ABOUT THIS EXERCISE: The reply should contain all of the data below, word for word.

DATA SHOWN:
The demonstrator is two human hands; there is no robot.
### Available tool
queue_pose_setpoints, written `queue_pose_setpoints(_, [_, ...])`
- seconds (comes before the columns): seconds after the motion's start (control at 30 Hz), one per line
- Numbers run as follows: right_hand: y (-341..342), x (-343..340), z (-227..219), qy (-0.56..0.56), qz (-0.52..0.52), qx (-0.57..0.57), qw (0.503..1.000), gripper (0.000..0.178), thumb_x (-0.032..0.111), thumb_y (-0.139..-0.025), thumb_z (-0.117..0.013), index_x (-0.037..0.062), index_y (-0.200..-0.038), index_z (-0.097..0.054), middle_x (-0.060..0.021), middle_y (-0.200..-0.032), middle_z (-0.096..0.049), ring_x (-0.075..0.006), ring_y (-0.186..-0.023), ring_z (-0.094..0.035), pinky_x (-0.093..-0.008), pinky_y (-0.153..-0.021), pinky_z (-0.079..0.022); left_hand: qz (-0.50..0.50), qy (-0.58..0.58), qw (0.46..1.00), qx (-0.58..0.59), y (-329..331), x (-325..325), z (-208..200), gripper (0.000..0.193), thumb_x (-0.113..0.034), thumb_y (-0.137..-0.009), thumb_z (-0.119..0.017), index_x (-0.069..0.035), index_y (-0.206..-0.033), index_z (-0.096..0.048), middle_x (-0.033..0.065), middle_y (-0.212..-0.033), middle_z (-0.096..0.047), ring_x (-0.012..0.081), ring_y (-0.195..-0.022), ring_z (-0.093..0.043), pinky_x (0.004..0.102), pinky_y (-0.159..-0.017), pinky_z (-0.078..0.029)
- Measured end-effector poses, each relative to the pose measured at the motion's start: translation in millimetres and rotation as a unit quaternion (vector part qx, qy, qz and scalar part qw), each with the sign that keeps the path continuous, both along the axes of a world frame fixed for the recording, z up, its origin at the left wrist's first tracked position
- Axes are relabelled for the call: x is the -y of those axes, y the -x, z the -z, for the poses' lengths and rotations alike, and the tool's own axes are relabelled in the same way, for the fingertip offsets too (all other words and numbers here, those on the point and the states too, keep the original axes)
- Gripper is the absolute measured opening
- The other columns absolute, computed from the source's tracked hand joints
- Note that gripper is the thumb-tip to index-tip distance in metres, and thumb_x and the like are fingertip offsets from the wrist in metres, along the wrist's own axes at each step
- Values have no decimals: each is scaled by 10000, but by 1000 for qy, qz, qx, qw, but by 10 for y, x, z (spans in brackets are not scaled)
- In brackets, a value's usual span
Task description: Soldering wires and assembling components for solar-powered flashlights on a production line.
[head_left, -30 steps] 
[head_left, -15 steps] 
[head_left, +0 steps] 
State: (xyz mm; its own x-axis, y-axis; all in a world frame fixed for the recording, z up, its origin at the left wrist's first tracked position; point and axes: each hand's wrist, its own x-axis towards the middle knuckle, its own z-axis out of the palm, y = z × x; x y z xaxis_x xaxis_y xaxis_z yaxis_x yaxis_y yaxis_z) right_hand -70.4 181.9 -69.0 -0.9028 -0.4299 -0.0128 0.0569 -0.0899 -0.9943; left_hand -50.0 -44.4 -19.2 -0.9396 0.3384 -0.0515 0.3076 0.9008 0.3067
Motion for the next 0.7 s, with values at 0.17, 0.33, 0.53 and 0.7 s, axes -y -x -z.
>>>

SOLUTION TO THE PROBLEM:
The demonstrator is two human hands; there is no robot.
### Available tool
queue_pose_setpoints, written `queue_pose_setpoints(_, [_, ...])`
- seconds (comes before the columns): seconds after the motion's start (control at 30 Hz), one per line
- Numbers run as follows: right_hand: y (-341..342), x (-343..340), z (-227..219), qy (-0.56..0.56), qz (-0.52..0.52), qx (-0.57..0.57), qw (0.503..1.000), gripper (0.000..0.178), thumb_x (-0.032..0.111), thumb_y (-0.139..-0.025), thumb_z (-0.117..0.013), index_x (-0.037..0.062), index_y (-0.200..-0.038), index_z (-0.097..0.054), middle_x (-0.060..0.021), middle_y (-0.200..-0.032), middle_z (-0.096..0.049), ring_x (-0.075..0.006), ring_y (-0.186..-0.023), ring_z (-0.094..0.035), pinky_x (-0.093..-0.008), pinky_y (-0.153..-0.021), pinky_z (-0.079..0.022); left_hand: qz (-0.50..0.50), qy (-0.58..0.58), qw (0.46..1.00), qx (-0.58..0.59), y (-329..331), x (-325..325), z (-208..200), gripper (0.000..0.193), thumb_x (-0.113..0.034), thumb_y (-0.137..-0.009), thumb_z (-0.119..0.017), index_x (-0.069..0.035), index_y (-0.206..-0.033), index_z (-0.096..0.048), middle_x (-0.033..0.065), middle_y (-0.212..-0.033), middle_z (-0.096..0.047), ring_x (-0.012..0.081), ring_y (-0.195..-0.022), ring_z (-0.093..0.043), pinky_x (0.004..0.102), pinky_y (-0.159..-0.017), pinky_z (-0.078..0.029)
- Measured end-effector poses, each relative to the pose measured at the motion's start: translation in millimetres and rotation as a unit quaternion (vector part qx, qy, qz and scalar part qw), each with the sign that keeps the path continuous, both along the axes of a world frame fixed for the recording, z up, its origin at the left wrist's first tracked position
- Axes are relabelled for the call: x is the -y of those axes, y the -x, z the -z, for the poses' lengths and rotations alike, and the tool's own axes are relabelled in the same way, for the fingertip offsets too (all other words and numbers here, those on the point and the states too, keep the original axes)
- Gripper is the absolute measured opening
- The other columns absolute, computed from the source's tracked hand joints
- Note that gripper is the thumb-tip to index-tip distance in metres, and thumb_x and the like are fingertip offsets from the wrist in metres, along the wrist's own axes at each step
- Values have no decimals: each is scaled by 10000, but by 1000 for qy, qz, qx, qw, but by 10 for y, x, z (spans in brackets are not scaled)
- In brackets, a value's usual span
Task description: Soldering wires and assembling components for solar-powered flashlights on a production line.
[head_left, -30 steps] 
[head_left, -15 steps] 
[head_left, +0 steps] 
State: (xyz mm; its own x-axis, y-axis; all in a world frame fixed for the recording, z up, its origin at the left wrist's first tracked position; point and axes: each hand's wrist, its own x-axis towards the middle knuckle, its own z-axis out of the palm, y = z × x; x y z xaxis_x xaxis_y xaxis_z yaxis_x yaxis_y yaxis_z) right_hand -70.4 181.9 -69.0 -0.9028 -0.4299 -0.0128 0.0569 -0.0899 -0.9943; left_hand -50.0 -44.4 -19.2 -0.9396 0.3384 -0.0515 0.3076 0.9008 0.3067
Motion for the next 0.7 s, with values at 0.17, 0.33, 0.53 and 0.7 s, axes -y -x -z.
>>>

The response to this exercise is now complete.